Another thing to bear in mind is if someone drives into you and it appears your bike is undamaged, never tell them that until you have had it thoroughly checked over to ensure everything’s ok. Otherwise you may end up severely restricting your options if it turns out there is damage. And don’t just stop by a bike garage and expect a mechanic to inspect it properly in five minutes - book it in and leave it with them for a day so they can have a proper look. It may cost you £25, but the alternative may cost you a lot more.I am speaking from experience, having been rear-ended three times on my bike over the past 13 years: by a Chevy Jeep, a Land Rover, then a Skoda.

what about accidents in foreign jurisdictions?

This is a whole different can of worms.

If the accident occured with another EU country, then the claim can be processed under the same rules as we apply here in the UK and for the main part the same statute of limitation applies, namely 3 years for personal injury and 5 years for damage only.

If you return to the UK before making a claim, then a knowledgable UK solicitor will be able to help you as the claim is filed via the MIB who act as the representative of the foreign national and the claim is dealt with in the same way as it is here.

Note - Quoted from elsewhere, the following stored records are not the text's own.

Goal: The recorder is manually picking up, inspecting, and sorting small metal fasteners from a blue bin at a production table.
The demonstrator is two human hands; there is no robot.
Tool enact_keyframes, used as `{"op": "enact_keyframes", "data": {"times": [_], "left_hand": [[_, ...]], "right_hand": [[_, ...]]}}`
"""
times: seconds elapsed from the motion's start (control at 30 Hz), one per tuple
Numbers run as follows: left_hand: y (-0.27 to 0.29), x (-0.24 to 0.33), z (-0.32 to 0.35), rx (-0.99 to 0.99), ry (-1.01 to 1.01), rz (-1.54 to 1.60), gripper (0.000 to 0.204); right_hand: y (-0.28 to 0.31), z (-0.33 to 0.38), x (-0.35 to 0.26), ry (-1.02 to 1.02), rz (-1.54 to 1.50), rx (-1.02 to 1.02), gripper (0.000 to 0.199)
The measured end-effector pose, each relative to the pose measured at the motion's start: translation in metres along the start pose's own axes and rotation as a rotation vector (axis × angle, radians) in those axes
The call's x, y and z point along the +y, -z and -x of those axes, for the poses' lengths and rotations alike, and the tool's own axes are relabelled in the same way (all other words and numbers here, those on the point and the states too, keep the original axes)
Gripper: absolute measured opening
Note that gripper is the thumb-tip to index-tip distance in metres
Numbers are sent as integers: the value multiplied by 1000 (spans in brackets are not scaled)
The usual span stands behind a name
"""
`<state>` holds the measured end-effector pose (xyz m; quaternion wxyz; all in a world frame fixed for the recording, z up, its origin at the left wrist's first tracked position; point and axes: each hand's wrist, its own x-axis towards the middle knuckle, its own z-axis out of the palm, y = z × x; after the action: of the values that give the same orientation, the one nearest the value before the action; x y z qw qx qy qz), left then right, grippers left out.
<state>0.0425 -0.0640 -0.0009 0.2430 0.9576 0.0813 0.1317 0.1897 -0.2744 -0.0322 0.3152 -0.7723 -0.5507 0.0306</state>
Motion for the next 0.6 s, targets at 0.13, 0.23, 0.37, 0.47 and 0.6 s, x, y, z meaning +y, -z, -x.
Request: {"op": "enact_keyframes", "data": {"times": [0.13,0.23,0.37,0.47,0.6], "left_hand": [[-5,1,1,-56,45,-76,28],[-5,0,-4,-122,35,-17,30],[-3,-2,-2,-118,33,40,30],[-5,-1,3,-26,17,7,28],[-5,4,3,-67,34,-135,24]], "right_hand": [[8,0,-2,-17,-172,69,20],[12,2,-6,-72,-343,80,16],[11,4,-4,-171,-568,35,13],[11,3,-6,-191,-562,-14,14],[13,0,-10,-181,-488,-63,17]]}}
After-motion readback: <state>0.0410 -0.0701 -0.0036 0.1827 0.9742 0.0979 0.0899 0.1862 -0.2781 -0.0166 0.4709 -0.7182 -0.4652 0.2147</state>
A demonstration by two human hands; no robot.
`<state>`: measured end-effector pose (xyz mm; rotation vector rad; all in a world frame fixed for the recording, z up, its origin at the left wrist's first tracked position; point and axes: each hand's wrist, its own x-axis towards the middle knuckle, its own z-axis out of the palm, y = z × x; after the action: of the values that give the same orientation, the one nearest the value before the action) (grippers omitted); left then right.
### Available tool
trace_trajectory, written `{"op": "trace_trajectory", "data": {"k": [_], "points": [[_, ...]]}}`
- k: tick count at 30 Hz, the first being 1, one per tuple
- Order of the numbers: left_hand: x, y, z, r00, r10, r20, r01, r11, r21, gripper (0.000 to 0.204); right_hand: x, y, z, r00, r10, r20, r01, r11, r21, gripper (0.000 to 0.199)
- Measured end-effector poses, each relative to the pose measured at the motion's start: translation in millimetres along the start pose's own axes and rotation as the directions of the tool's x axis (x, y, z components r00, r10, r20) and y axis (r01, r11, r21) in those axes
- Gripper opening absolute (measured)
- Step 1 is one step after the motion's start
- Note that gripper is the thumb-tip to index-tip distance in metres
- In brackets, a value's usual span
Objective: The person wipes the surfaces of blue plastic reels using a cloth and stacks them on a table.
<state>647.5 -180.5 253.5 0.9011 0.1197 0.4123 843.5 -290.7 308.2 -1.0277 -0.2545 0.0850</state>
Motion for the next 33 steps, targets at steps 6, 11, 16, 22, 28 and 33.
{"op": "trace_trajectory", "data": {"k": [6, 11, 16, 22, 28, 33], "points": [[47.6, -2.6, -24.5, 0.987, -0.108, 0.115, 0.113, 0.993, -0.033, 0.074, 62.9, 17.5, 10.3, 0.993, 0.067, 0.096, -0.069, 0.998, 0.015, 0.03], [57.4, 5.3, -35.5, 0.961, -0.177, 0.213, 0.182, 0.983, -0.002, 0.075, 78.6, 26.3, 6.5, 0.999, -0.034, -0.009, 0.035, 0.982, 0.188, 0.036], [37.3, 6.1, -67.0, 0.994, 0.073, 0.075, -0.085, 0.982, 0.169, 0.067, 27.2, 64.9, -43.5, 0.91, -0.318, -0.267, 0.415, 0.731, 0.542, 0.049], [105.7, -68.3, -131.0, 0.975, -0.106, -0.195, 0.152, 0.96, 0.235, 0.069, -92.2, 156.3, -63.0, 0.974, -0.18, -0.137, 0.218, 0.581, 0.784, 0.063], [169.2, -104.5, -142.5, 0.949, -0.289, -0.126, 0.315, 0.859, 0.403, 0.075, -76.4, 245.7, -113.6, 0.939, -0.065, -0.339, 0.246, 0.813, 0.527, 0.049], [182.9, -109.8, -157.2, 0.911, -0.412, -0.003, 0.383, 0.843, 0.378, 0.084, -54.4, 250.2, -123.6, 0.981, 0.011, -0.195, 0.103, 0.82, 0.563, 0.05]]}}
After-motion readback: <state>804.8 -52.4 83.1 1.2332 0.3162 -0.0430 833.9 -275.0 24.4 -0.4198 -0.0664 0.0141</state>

If it happens in a non EU country, for example Switzerland springs to mind as I am currently dealing with a crash that occured in Basel, then a UK solicitor cannot handle the case, it has to be a solicitor from that country, and usually they want money up front and on account, usually in the region of about £2,000 which you get back if the case settles successfully.

I am currently helping someone who is from the UK on a UK registered bike, had a crash in Belgium but was hot by a Dutch motorcyclist on a Dutch registered bike. If liability is admitted, then again it is simply a case of negotiating in the same way as you would here, however in some member states the values are cast in stone with a maximum amount for each injury which can be lower than here in the UK.

Where the fun can start is with Military personel. UK soldier on an American air force base in Germany, then we have issues of jurisdiction. Some will argue that British jurisdiction applies under the Crown proceedings act as they are UK military, some will say that USA jursidiction applies because it iis American soverign soil and others argue that german jurisdiction applies because it happened in Germany.

Which is why I often get sent abroad to gather evidence before the argument starts :slight_smile:

The reality is that it can be difficult, but don’t let that deter you from making a claim, it can be resolved if you jave someone who knows what they are doing.

The ‘CAD’ (Computer Aided Despatch) or incident number should also be obtained if possible from attending police, which may also help here.

Good, useful post - maybe worth making a sticky?